◆ **Required action**
Each line of the data should be given again exactly.
BEGIN
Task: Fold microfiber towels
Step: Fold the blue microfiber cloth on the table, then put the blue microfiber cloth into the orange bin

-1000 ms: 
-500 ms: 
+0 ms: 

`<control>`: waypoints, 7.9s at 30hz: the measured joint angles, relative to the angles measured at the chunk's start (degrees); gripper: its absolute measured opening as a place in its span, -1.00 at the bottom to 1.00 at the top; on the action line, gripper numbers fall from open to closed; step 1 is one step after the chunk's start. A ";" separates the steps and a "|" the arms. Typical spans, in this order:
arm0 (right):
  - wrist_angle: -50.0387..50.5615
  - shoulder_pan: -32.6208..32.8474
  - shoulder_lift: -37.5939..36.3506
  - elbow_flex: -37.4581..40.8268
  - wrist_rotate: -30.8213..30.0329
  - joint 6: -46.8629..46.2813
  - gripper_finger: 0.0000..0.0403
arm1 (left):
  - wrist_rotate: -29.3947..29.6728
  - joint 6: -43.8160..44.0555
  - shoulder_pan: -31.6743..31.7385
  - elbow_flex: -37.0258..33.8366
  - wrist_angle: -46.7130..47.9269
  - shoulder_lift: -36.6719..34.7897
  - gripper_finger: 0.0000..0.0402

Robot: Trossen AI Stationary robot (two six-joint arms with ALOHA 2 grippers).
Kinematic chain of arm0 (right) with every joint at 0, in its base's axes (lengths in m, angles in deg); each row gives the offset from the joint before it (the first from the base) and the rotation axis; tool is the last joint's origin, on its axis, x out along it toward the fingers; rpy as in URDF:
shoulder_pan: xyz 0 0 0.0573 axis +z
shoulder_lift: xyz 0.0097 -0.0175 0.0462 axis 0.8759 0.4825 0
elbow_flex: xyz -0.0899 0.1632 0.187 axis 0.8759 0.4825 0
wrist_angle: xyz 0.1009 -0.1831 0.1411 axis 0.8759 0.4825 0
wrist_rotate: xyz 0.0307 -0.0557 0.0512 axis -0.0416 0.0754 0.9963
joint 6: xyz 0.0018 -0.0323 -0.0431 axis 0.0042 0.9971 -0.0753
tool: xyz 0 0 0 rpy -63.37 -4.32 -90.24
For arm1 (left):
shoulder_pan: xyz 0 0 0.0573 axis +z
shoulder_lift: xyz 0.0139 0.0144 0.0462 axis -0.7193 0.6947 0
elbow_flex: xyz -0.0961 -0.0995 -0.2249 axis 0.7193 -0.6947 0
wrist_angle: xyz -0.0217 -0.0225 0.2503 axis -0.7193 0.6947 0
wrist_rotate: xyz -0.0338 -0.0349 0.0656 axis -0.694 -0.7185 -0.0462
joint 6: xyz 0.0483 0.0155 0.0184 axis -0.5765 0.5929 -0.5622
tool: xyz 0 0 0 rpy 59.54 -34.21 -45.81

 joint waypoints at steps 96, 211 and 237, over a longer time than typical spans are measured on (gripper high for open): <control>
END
◆ **Result of the task**
Task: Fold microfiber towels
Step: Fold the blue microfiber cloth on the table, then put the blue microfiber cloth into the orange bin

-1000 ms: 
-500 ms: 
+0 ms: 

`<control>`: waypoints, 7.9s at 30hz: the measured joint angles, relative to the angles measured at the chunk's start (degrees); gripper: its absolute measured opening as a place in its span, -1.00 at the bottom to 1.00 at the top; on the action line, gripper numbers fall from open to closed; step 1 is one step after the chunk's start. A ";" separates the steps and a "|" the arms. Typical spans, in this order:
arm0 (right):
  - wrist_angle: -50.0387..50.5615
  - shoulder_pan: -32.6208..32.8474
  - shoulder_lift: -37.5939..36.3506
  - elbow_flex: -37.4581..40.8268
  - wrist_rotate: -30.8213..30.0329
  - joint 6: -46.8629..46.2813
  - gripper_finger: 0.0000..0.0403
arm1 (left):
  - wrist_rotate: -29.3947..29.6728
  - joint 6: -43.8160..44.0555
  - shoulder_pan: -31.6743..31.7385
  - elbow_flex: -37.0258..33.8366
  - wrist_angle: -46.7130..47.9269
  - shoulder_lift: -36.6719..34.7897
  - gripper_finger: 0.0000..0.0402

Robot: Trossen AI Stationary robot (two six-joint arms with ALOHA 2 grippers).
Kinematic chain of arm0 (right) with every joint at 0, in its base's axes (lengths in m, angles in deg); each row gives the offset from the joint before it (the first from the base) and the rotation axis; tool is the last joint's origin, on its axis, x out along it toward the fingers; rpy as in URDF:
shoulder_pan: xyz 0 0 0.0573 axis +z
shoulder_lift: xyz 0.0097 -0.0175 0.0462 axis 0.8759 0.4825 0
elbow_flex: xyz -0.0899 0.1632 0.187 axis 0.8759 0.4825 0
wrist_angle: xyz 0.1009 -0.1831 0.1411 axis 0.8759 0.4825 0
wrist_rotate: xyz 0.0307 -0.0557 0.0512 axis -0.0416 0.0754 0.9963
joint 6: xyz 0.0018 -0.0323 -0.0431 axis 0.0042 0.9971 -0.0753
tool: xyz 0 0 0 rpy -63.37 -4.32 -90.24
For arm1 (left):
shoulder_pan: xyz 0 0 0.0573 axis +z
shoulder_lift: xyz 0.0139 0.0144 0.0462 axis -0.7193 0.6947 0
elbow_flex: xyz -0.0961 -0.0995 -0.2249 axis 0.7193 -0.6947 0
wrist_angle: xyz -0.0217 -0.0225 0.2503 axis -0.7193 0.6947 0
wrist_rotate: xyz -0.0338 -0.0349 0.0656 axis -0.694 -0.7185 -0.0462
joint 6: xyz 0.0483 0.0155 0.0184 axis -0.5765 0.5929 -0.5622
tool: xyz 0 0 0 rpy 59.54 -34.21 -45.81

 joint waypoints at steps 96, 211 and 237, over a longer time than typical spans are measured on (gripper high for open): <control>

What this exercise needed has been supplied.